Why GPU prices won't go down anytime soon
An analysis of the factors keeping GPU prices high, including deep learning demand and supply constraints.
Written by Calum Bird on June 6th, 2022
I have been exposed to a lot of sensational pieces following Nvidia's stock price plummeting 35% over the past few months, and I don't think they are accurate. A lot of these pieces focus on the crypto crash, and how Nvidia was heavily exposed to that particular market. This is accurate to some extent, but I don't think anybody is accounting for where that GPU compute is going to go now.
Deep learning requires incredible amounts of compute resources, and the return on investment for training a massive model is incredibly high. Take GPT-3 for instance, which was trained by OpenAI for somewhere around $10M when including research expenses. Microsoft followed up on their $1B investment in OpenAI by purchasing exclusive licensing rights to GPT-3 in September 2020. It is unknown how large that licensing deal was, but I suspect that it is safe to say that deal would itself have been north of $100M. A 10x ROI for OpenAI, 100x if you include the $1B investment that was made prior to the licensing deal.

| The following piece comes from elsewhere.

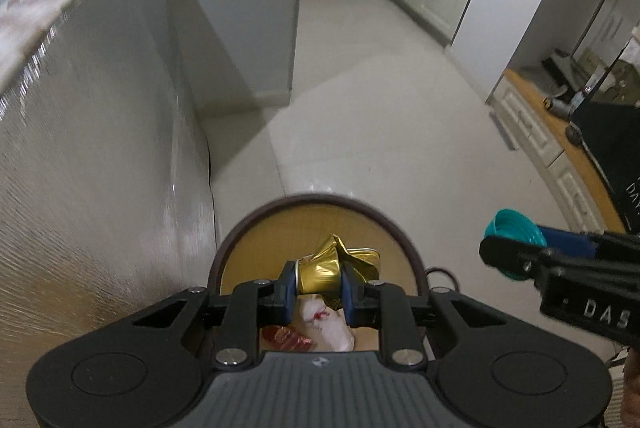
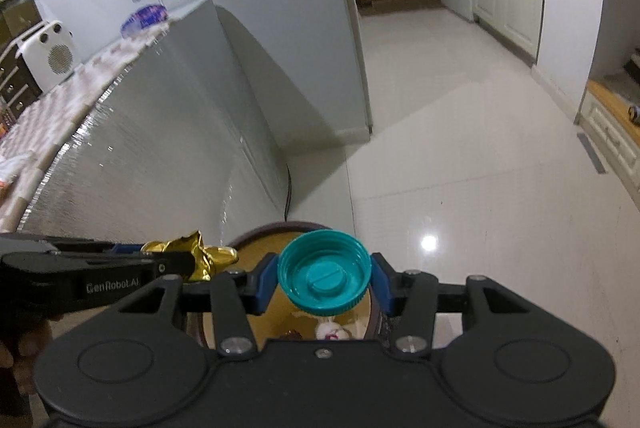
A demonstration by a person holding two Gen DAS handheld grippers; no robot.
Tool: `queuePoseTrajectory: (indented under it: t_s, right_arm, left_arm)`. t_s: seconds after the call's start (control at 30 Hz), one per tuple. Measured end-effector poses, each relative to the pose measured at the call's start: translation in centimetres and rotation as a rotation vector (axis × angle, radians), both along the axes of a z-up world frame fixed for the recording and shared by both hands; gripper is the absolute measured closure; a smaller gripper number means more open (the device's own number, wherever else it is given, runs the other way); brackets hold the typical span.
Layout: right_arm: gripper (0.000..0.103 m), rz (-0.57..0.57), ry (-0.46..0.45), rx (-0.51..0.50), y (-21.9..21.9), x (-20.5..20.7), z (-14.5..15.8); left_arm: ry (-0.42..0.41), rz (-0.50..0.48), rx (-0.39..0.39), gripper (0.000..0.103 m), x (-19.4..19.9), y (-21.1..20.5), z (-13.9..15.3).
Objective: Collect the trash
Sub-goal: 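Carry the gold wrapper and teal cap over the trash bin with both tools, then open both tools to drop the wrapper and cap into the bin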
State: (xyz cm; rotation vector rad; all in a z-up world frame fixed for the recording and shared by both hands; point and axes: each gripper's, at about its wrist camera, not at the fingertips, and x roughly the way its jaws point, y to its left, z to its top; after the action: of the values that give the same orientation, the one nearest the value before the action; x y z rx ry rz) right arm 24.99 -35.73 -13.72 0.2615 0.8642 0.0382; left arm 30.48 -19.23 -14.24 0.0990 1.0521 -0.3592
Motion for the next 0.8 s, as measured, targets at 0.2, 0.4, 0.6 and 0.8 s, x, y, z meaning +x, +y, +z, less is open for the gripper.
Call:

Let's consider the compute resources required to train GPT-3 - a model known for being undertrained relative to its size. OpenAI was known to leverage a supercomputer built in partnership with Microsoft Azure that contained around 10,000 Nvidia V100 GPU's. These GPU's had an MSRP of around $11,500 at the time, and accounting for volume discounts I suspect the pricing was closer to $7,000 per GPU, for a total of ~$70M. That being said, that compute was only used for a few months out of the multi-year lifetime of that supercomputer, hence the $10M price tag, with around $6M of that being dedicated to training, and the rest corresponding research and development costs. These V100 GPU's are the top of the line silicon from Nvidia. You could build dozens of consumer-grade SKU's out of a single V100 GPU because of the high number of imperfections in the manufacturing process that get thrown out in pursuit of the best possible silicon chip.

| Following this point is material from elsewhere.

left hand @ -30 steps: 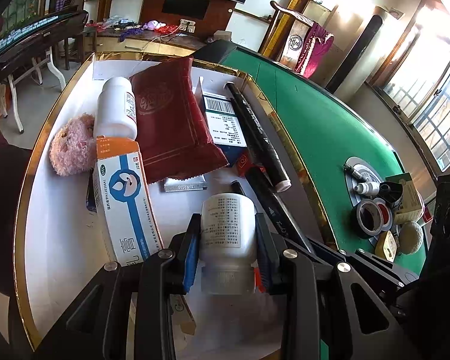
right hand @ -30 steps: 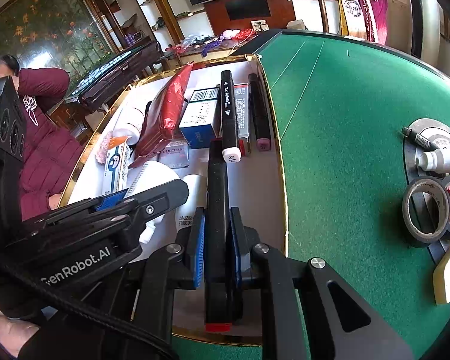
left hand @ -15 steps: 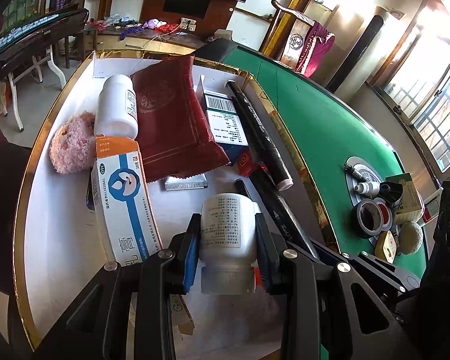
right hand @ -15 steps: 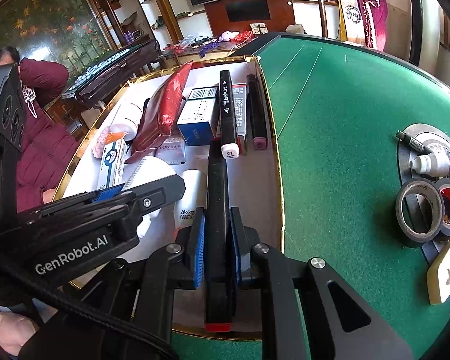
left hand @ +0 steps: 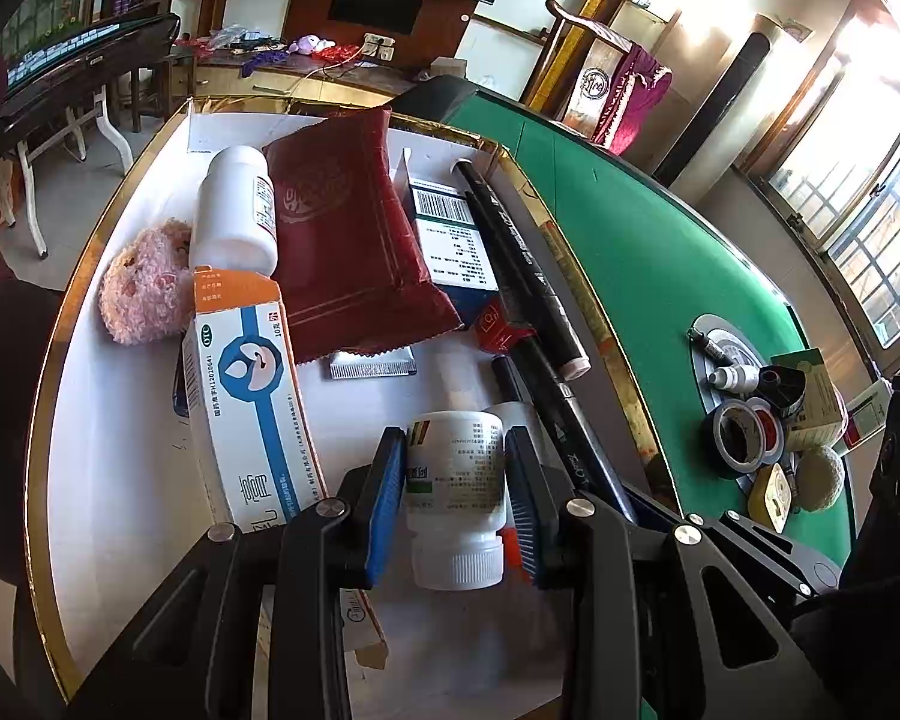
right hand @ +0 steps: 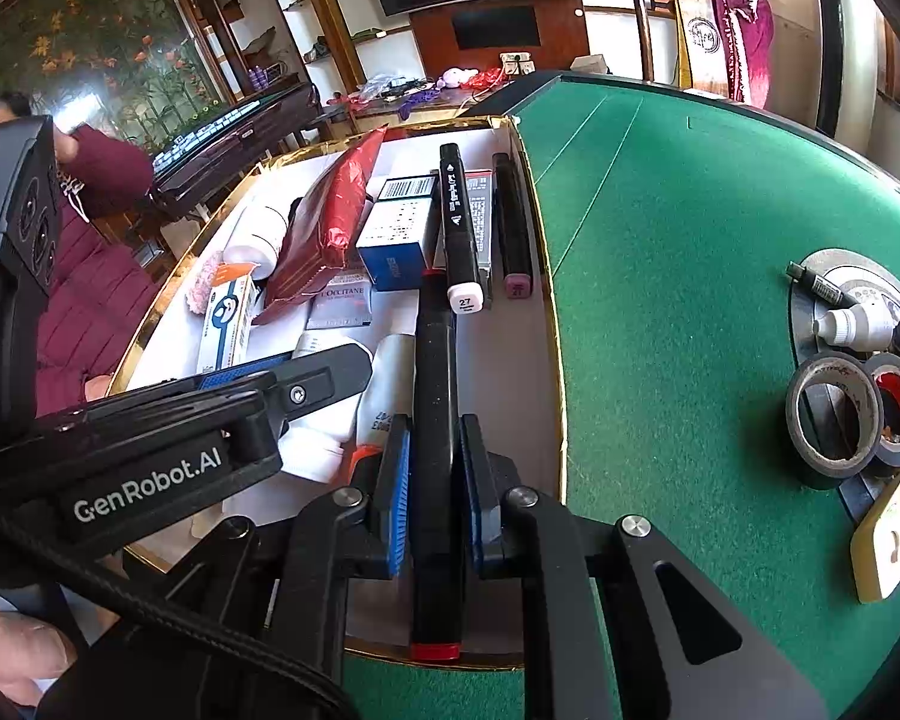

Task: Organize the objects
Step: 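Lower and open the left gripper to release the bottle while the right releases the marker, then move both open grippers back to the pile of items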

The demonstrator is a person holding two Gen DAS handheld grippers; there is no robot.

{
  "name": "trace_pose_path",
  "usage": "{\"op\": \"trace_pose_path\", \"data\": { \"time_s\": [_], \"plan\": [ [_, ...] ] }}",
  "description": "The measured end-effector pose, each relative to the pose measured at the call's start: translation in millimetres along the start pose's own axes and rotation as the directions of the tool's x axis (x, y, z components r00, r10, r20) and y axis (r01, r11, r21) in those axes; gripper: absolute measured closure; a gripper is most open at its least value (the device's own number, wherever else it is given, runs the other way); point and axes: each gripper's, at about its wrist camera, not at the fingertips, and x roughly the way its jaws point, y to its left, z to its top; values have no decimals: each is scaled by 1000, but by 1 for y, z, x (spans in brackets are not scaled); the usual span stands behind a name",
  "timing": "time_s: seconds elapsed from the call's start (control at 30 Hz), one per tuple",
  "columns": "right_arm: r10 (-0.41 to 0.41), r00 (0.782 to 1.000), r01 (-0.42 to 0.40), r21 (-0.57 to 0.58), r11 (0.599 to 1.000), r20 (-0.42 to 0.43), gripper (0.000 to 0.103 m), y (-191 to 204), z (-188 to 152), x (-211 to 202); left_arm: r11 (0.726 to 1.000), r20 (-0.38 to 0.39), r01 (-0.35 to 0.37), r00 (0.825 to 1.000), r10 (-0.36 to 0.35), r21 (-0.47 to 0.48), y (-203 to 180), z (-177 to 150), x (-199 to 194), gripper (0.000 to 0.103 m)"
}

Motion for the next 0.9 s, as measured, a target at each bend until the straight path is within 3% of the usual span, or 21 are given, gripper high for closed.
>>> {"op": "trace_pose_path", "data": {
  "time_s": [0.5, 0.67, 0.9],
  "plan": [
    [33, 998, -36, 54, 998, 61, 89, -16, 1, -34, 1000, 14, 23, 1000, -24, 4, -4, 1, -3, 74],
    [58, 994, -67, 109, 992, 91, 89, -36, -5, -54, 999, 39, 35, 999, -35, 7, -7, 1, -8, 74],
    [33, 994, -51, 170, 984, 107, 86, -72, -21, -79, 997, 103, 58, 993, -63, 52, -17, 2, -20, 73]
  ]
}}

Crypto mining rigs have historically used consumer-grade GPU's for running hashing algorithms. This is effectively wasted compute on verifying transactions on the blockchain in an extremely expensive manner. What has changed, however, is that as machine learning has increasing applications in the consumer space, more and more consumer-level GPU's contain the top-end silicon referred to earlier. That means that using 8 consumer GPU's for deep learning workflows might begin to make economic sense instead of a single enterprise GPU like the V100.
In addition to all of this, there are supply constraints. Simply put, chip fabs like TSMC that Nvidia relies on are operating at or above maximum capacity, and new capacity takes time to build. That ignores the potential for a Chinese invasion of Taiwan, which would cause production of these chips to plummet by 65%.
To summarize, these statements appear to be true:
- The deep learning industry has a demand for GPUs that is growing at 100% to 300% year over year.
- Existing chip fabrication capacity cannot keep up with the growing demand.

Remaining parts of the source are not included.